I Have Yet Begun to Fight!

       Are you enduring a monotonous, thankless task? Does it feel like a waste of your talents,, a chore that you dread? Let me share a story that may make you view your appointed duty as a gift. I had been married for about a year when I complained to my mom that I was tired of waking up at six in the morning to cook breakfast and prepare lunch for my husband... Mom gave me a very non-sympathetic, in fact, quite disdainful look. "My dear," she declared, "you have not yet begun to fight!." I was all of 18 years old at the time and had felt quite proud of myself for running a household, but I knew that was the end of the conversation. I wondered what the bold historical naval proclamation had to do with my present fatigue-inducing situation. As Google hadn't come on the scene yet, I dusted off the encyclopedia. My research led me to the amazing story of John Paul Jones, the father of the U.S. Navy. The year was 1779. While in command of the Bon Homme Richard, John Paul's vessel engaged a much more powerful British warship off the North Sea. What followed was one of the most famous naval engagements in American history. After over three hours of relentless gunfire, Jones slammed his ship into the British vessel and tied them together, reasoning that his opponent couldn't continue to fire on the Bon Homme Richard without destroying his own ship. Legend has it that when Jones was asked to surrender, even though his ship was nearly destroyed, he retorted with the now famous statement, "I have not yet begun to fight!" (After about an hour the British commander surrendered and amazingly, John Paul Jones became a Revolutionary War hero.)
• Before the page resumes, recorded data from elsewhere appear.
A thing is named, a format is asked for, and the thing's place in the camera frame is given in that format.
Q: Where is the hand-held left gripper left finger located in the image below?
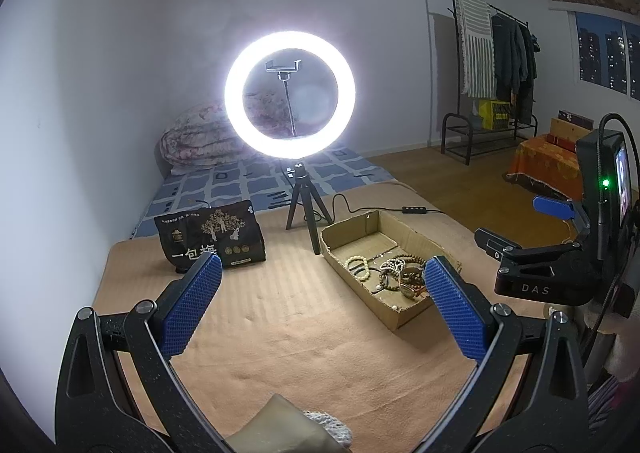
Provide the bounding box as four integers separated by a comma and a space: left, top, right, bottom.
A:
54, 253, 223, 453

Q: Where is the striped towel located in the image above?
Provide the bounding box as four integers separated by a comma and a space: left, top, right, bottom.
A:
456, 0, 497, 99

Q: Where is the wooden bead necklace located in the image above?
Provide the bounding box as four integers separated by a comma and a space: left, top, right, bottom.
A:
374, 253, 427, 294

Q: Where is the person's right forearm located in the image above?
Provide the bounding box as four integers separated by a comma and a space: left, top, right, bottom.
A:
597, 283, 640, 386

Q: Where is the folded floral quilt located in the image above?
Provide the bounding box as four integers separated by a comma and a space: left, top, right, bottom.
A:
159, 100, 321, 176

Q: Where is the cardboard box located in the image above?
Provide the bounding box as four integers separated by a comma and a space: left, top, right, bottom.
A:
319, 210, 463, 331

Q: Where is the black snack bag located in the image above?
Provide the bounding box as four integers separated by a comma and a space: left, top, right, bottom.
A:
154, 200, 267, 275

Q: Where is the black power cable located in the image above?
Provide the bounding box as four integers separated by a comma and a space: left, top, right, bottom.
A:
327, 192, 443, 219

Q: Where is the orange cloth covered table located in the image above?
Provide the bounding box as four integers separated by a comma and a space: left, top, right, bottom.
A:
502, 133, 586, 201

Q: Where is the beige blanket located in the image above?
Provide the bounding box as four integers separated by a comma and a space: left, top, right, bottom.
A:
92, 180, 551, 453

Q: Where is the orange gift box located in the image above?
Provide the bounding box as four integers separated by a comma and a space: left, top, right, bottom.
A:
547, 117, 581, 151

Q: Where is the white ring light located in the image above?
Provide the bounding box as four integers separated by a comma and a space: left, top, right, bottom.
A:
224, 22, 357, 156

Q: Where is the window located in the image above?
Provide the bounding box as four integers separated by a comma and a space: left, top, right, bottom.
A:
567, 8, 640, 101

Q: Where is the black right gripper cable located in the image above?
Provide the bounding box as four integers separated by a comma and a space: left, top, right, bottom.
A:
580, 112, 640, 369

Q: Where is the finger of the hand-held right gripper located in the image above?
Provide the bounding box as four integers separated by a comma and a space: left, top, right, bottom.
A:
532, 195, 594, 246
474, 228, 584, 265

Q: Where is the phone holder clamp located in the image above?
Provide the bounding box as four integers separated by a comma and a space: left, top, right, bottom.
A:
263, 58, 304, 139

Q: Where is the dark grey hanging jacket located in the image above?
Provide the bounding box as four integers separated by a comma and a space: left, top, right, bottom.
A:
491, 14, 523, 101

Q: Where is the striped grey clothing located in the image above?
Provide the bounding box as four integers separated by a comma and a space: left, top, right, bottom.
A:
587, 373, 640, 441

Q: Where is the blue patterned bedsheet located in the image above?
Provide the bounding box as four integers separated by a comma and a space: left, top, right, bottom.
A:
129, 146, 416, 240

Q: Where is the beige cloth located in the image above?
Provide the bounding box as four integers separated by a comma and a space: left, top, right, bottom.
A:
220, 393, 346, 453

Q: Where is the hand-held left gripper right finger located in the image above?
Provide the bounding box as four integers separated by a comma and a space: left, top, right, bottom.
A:
422, 255, 590, 453

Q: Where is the red-brown strap wristwatch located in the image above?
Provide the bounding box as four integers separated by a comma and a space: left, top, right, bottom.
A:
398, 270, 429, 299

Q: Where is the yellow box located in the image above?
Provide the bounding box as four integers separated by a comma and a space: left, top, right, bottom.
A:
477, 99, 513, 130

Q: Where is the black mini tripod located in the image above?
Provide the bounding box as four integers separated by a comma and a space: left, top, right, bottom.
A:
285, 160, 332, 255

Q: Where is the black clothes rack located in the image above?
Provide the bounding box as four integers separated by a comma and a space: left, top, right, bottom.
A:
440, 0, 541, 166

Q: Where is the black hanging coat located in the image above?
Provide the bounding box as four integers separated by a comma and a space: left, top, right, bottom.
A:
517, 26, 542, 109

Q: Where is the pale green bead bracelet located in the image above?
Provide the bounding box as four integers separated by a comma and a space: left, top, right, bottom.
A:
344, 255, 371, 280

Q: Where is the grey knitted cloth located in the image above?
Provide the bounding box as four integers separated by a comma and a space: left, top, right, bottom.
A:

     This very inspirational saga of bravado and fierce determination was quite impressive. Still, I pondered its application to me. The answer came many years later, when Mom became an octogenarian. Although she had. never shared much about her childhood with us during our early years, she began to reminisce quite a bit. I finally found the answer to my question, sans encyclopedia. 

     Having been the oldest daughter born to depression-era sharecropping parents, my mom was awakened at 4:00 in the morning to prepare a fire in the wood stove. Then she cooked breakfast for her five brothers who were headed out to the tobacco or cotton fields. After cleaning up breakfast, she joined them. in their back-breaking labor. Her list of chores included doing laundry for the family. Their washer consisted of a washtub and scrub board.  She was eleven years old at the time. School attendance was a luxury she was not afforded. 

    Hence my complaint of getting out of a soft bed, in a warm house and conveniently procuring food from a refrigerator was met with disdain. From Mom’s viewpoint, my great burden should have been viewed as a marvelous blessing.

    The Apostle James put it this way, "My brothers and sisters, think of the various tests you encounter as occasions for joy. After all, you know that the testing of your faith produces endurance. Let this endurance complete its work so that you may be fully mature, complete, and lacking in nothing." James 1:2-4, Common English Bible.

     Mom, John Paul and James never met but they all knew that no effort is wasted and that perseverance produces maturity. It may even make you a memorable hero.